- Teaching at a recorder workshop at the Bate Collection in Oxford in 2001

Background information
- Born: 28 June 1909 Clifton, Bristol, England
- Died: 16 March 2006 (aged 96)
- Occupations: Musicologist, recorder player, teacher

= Edgar Hunt =

Edgar Hubert Hunt (28 June 1909 – 16 March 2006) was a British musician and musicologist. He was a key figure in the early music revival in Britain in general, and in the revival of the recorder in particular. He was a founding member of the Society of Recorder Players, of which he was musical director for more than fifty years, and of the Galpin Society, of which he was later president. He was head of the early music department at Trinity College of Music, which was the first conservatory in the world to introduce a diploma in recorder.

==Early life==

Hunt was born at 2 Upper Byron Place, Clifton, Bristol, on 28 June 1909, into a musical family. His father Hubert Hunt had since 1901 been the organist and master of choristers at Bristol Cathedral, and was conductor of the Bristol Madrigal Society and musical director of the Bristol Gentlemen's Musical Club, while his mother, Clara Harriett née Clements, had been a singer and teacher of music but had given it up on her marriage. Among his father's friends were Sir Walford Davies, Edmund Fellowes and Eric Marshall Johnson.

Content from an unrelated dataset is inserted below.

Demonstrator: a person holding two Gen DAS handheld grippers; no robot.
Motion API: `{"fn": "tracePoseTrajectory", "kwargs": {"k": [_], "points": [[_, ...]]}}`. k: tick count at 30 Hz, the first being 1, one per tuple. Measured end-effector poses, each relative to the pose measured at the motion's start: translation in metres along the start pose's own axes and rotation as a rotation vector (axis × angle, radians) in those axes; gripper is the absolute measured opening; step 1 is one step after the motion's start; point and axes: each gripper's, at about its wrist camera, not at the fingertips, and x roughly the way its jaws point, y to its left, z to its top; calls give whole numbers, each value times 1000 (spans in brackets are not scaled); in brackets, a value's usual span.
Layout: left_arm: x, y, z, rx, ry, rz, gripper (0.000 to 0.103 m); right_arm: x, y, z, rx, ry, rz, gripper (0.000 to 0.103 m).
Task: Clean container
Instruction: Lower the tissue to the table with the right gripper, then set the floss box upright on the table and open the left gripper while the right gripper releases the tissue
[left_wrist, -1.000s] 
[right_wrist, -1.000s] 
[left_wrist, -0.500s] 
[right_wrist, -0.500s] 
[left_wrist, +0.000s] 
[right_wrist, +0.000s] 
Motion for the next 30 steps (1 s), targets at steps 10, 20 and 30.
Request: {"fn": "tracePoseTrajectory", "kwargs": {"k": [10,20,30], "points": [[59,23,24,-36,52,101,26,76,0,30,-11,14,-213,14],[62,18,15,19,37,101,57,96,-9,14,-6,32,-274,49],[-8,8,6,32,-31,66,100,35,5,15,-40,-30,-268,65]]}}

Hunt went to Bristol Grammar School and in 1927 got a scholarship to study flute at Trinity College of Music, London, where he studied under Albert Fransella and Robert Murchie. He took his diploma in 1930 but continued to attend the college until 1933; he took further lessons, and tried without success to obtain a BMus degree from Durham University. From 1933 to 1936 he undertook an apprenticeship in the music printing works of the music publishing house Novello & Co., and when it was over worked there for a further year. In 1937 he began working at the London branch of music publishers Schott and Co. in Great Marlborough Street.

==The recorder==

The director of studies at Trinity was Sir Joseph Cox Bridge, who had previously been organist of Chester Cathedral, and had in 1886 discovered in the stores of the Chester Archaeological Society a remarkable consort of recorders by Peter Bressan, the Chester Recorders. Through him, Hunt became interested in the instrument. He first heard it played on 2 October 1928, at a concert of the German Singers, a touring German choir which interspersed instrumental pieces by Purcell, played on recorders and strings, with the choral numbers; he was inspired by its purity of tone.

==Legacy==

Hunt's collection of historic recorders is now in the Bate Collection of Musical Instruments in Oxford, together with various prototypes he made during his career as maker and designer of instruments. His papers, together with those of his father, Hubert Hunt, and his sister Enid, former archivist of the Bristol Madrigal Society, were donated by Hunt's daughter to the Centre for the History of Music in Britain, the Empire and the Commonwealth in the music department of the University of Bristol.